Kingston upon Hull has had many prominent and notable persons of Jewish descent. Although probably never more than 1% of the area population, by the end of the twentieth century the Jews of Hull made a notable contribution to the life of the city, and to the broader world. Among the sons and daughters of the Jews of Hull (as well as many Lord Mayors and Sheriffs of Hull) were three Fellows of the Royal Society, the founder of the world's largest furniture maker, numerous doctors and lawyers, as well as actress Dame Maureen Lipman.

Civic leaders 
(for Jewish communal founders, leaders, Rabbis etc, see History of Jews in Kingston upon Hull)

“It is doubtful if any other city can equal the record of Hull in the number of Jewish citizens who have filled the highest civic offices”, – Arthur Tidman, editor of the Hull Daily Mail, and later The Times. 

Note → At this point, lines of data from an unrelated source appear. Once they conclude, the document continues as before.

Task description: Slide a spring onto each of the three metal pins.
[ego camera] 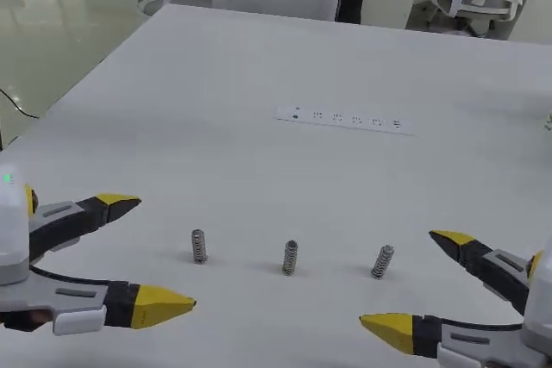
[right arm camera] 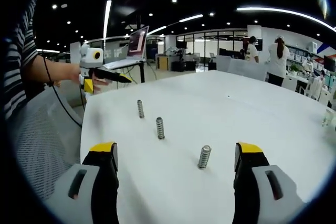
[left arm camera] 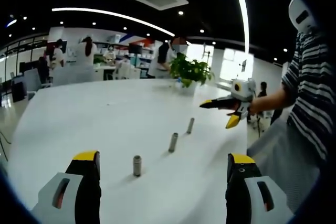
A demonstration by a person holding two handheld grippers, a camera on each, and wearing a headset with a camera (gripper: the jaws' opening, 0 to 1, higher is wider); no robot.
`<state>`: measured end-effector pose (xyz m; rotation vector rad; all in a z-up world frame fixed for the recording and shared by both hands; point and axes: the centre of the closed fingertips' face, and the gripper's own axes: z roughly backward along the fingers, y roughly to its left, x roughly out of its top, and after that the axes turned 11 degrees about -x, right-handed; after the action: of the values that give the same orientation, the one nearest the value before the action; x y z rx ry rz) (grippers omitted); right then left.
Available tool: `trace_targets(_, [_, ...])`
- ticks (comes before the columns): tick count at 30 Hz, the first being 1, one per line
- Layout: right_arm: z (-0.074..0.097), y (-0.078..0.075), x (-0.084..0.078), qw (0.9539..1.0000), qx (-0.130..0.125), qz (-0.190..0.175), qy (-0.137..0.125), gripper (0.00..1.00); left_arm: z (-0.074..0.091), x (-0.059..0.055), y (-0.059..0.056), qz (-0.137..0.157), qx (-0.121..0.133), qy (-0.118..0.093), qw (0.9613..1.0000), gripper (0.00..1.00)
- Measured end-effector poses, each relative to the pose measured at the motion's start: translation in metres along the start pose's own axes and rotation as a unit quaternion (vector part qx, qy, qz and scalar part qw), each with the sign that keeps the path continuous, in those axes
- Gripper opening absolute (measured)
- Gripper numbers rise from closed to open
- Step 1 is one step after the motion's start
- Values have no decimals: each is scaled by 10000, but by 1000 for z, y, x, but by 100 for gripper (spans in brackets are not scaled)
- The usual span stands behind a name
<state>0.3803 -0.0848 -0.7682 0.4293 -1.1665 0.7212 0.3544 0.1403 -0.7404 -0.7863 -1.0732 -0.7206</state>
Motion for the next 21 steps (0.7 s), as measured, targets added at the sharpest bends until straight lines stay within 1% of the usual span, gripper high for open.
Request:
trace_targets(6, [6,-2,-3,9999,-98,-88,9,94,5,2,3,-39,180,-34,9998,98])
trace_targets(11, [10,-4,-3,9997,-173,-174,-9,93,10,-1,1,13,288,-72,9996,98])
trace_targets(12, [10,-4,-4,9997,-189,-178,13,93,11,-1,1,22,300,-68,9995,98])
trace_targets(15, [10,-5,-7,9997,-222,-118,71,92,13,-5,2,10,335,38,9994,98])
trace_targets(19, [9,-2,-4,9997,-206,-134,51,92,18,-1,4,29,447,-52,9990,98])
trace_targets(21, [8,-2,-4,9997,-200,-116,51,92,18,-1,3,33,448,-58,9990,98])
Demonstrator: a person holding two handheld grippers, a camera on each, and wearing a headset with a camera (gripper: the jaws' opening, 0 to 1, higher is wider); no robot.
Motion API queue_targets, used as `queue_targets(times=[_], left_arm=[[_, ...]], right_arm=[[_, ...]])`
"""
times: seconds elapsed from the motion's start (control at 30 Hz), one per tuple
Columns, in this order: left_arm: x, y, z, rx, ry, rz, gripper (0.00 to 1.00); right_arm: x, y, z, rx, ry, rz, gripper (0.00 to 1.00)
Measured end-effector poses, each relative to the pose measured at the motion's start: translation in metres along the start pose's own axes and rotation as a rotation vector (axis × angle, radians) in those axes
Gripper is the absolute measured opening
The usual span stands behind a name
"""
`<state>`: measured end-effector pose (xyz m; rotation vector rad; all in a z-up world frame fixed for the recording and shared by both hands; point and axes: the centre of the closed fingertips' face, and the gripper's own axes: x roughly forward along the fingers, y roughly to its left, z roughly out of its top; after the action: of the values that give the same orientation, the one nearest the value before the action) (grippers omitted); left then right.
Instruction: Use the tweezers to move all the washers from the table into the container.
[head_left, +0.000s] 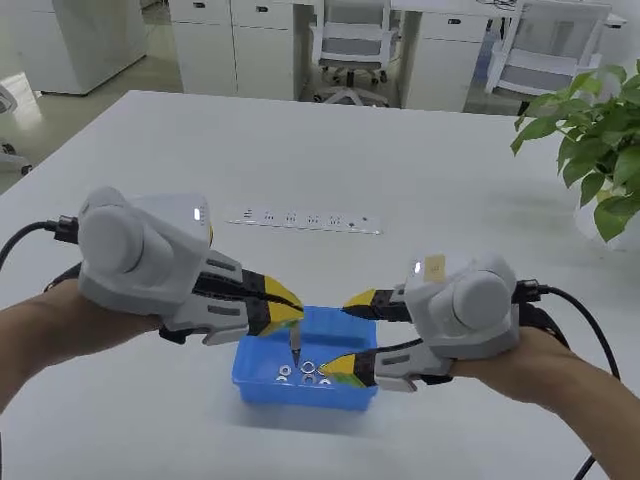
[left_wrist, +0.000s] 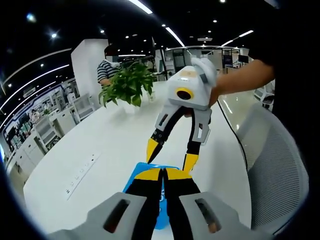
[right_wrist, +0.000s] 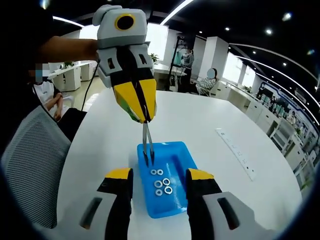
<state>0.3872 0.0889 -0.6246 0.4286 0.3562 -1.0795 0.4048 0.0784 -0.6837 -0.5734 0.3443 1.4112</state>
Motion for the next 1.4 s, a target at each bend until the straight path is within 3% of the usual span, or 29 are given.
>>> queue_targets(times=[0.37, 0.57, 0.77, 0.83, 1.13, 1.23, 1.4], left_arm=[[-0.003, -0.032, 0.014, 0.020, -0.046, -0.073, 0.05], [-0.006, -0.043, 0.019, 0.026, -0.081, -0.099, 0.05], [-0.007, -0.052, 0.012, 0.020, -0.091, -0.121, 0.05], [-0.007, -0.053, 0.007, 0.016, -0.084, -0.124, 0.05], [-0.002, -0.065, -0.040, 0.007, 0.045, -0.144, 0.05], [0.002, -0.069, -0.062, 0.022, 0.123, -0.146, 0.05], [0.007, -0.071, -0.089, 0.013, 0.194, -0.143, 0.05]], right_arm=[[0.000, 0.038, 0.007, -0.054, -0.027, 0.077, 0.31], [0.004, 0.055, 0.008, -0.098, -0.032, 0.127, 0.23], [0.007, 0.064, 0.002, -0.128, -0.022, 0.146, 0.12], [0.009, 0.067, -0.003, -0.128, -0.006, 0.154, 0.11], [0.021, 0.078, -0.034, -0.157, 0.084, 0.178, 0.09], [0.026, 0.081, -0.045, -0.170, 0.122, 0.185, 0.09], [0.034, 0.085, -0.058, -0.161, 0.154, 0.196, 0.09]])
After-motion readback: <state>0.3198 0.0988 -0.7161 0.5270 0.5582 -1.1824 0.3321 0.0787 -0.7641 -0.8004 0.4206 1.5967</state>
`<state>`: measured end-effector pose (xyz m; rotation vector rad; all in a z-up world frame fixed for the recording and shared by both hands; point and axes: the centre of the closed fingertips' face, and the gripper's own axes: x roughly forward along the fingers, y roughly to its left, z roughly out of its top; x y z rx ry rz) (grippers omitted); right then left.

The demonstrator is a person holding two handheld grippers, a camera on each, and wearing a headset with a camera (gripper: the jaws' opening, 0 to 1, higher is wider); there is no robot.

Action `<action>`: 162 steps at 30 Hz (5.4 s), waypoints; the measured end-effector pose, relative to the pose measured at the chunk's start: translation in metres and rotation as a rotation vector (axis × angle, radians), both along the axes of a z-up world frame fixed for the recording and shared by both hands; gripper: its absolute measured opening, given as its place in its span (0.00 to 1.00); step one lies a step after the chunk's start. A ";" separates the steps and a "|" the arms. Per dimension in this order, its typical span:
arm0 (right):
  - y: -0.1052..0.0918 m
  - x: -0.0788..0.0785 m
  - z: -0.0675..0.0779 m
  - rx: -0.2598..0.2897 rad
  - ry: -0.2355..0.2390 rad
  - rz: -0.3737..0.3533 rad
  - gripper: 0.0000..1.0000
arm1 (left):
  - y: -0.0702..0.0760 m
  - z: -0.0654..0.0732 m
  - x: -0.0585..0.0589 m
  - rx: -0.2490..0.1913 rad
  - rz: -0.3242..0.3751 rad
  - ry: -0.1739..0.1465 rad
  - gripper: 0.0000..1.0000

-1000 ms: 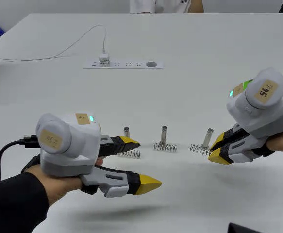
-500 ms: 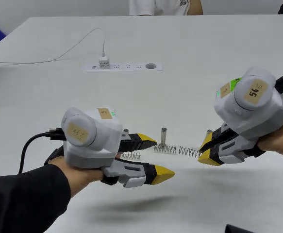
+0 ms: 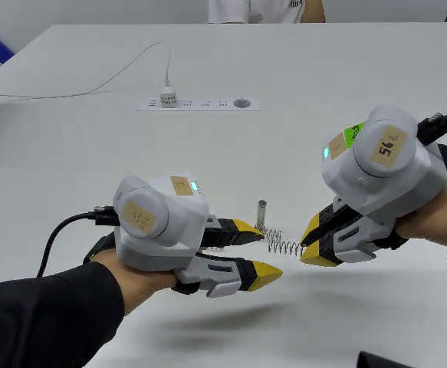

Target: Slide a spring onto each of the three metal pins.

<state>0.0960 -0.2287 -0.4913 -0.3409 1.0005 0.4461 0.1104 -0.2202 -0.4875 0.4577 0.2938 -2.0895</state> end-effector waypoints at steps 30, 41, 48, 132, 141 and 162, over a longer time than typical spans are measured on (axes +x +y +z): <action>0.018 -0.002 0.014 -0.003 0.016 0.110 0.12 | 0.005 -0.004 -0.011 -0.029 -0.065 -0.071 0.12; 0.029 0.009 0.031 0.034 -0.035 0.113 0.11 | 0.006 -0.005 -0.012 -0.025 -0.072 -0.072 0.12; 0.034 0.014 0.038 0.045 -0.056 0.115 0.11 | 0.006 -0.004 -0.013 -0.028 -0.071 -0.067 0.11; -0.012 0.009 0.057 0.031 -0.072 -0.036 0.12 | 0.016 0.015 0.010 -0.029 0.003 0.007 0.37; -0.027 0.006 0.064 0.020 -0.081 -0.070 0.12 | 0.034 0.015 0.026 -0.015 0.026 -0.010 0.40; -0.055 -0.001 0.069 -0.007 -0.088 -0.140 0.12 | 0.048 0.018 0.060 -0.026 0.159 0.016 0.47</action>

As listed here, Jews were elected Sheriff eleven times, and Mayor or Lord Mayor of Hull thirteen times, drawn from less than one percent of the Hull area's population (see History of Jews in Kingston upon Hull#Demography).

1850–1940 
Various Acts of Parliament gave Jews Emancipation, allowing them municipal office from 1845, such that Bethel Jacobs was a Town Councillor in Hull 1848–52 (see History of Jews in Kingston upon Hull#Early history).

Nevertheless, the first two mayors of apparently Jewish background were converts. William Henry Moss was Mayor in 1856 and 1862, the subject of anti-Jewish jibes. In 1863 he was widely praised for gifting to the town a Carrara marble statue of Queen Victoria; and he pressed for a free town library. Moss founded a firm of solicitors, was legal advisor to the dock company, and business partner to shipbuilder Martin Samuelson.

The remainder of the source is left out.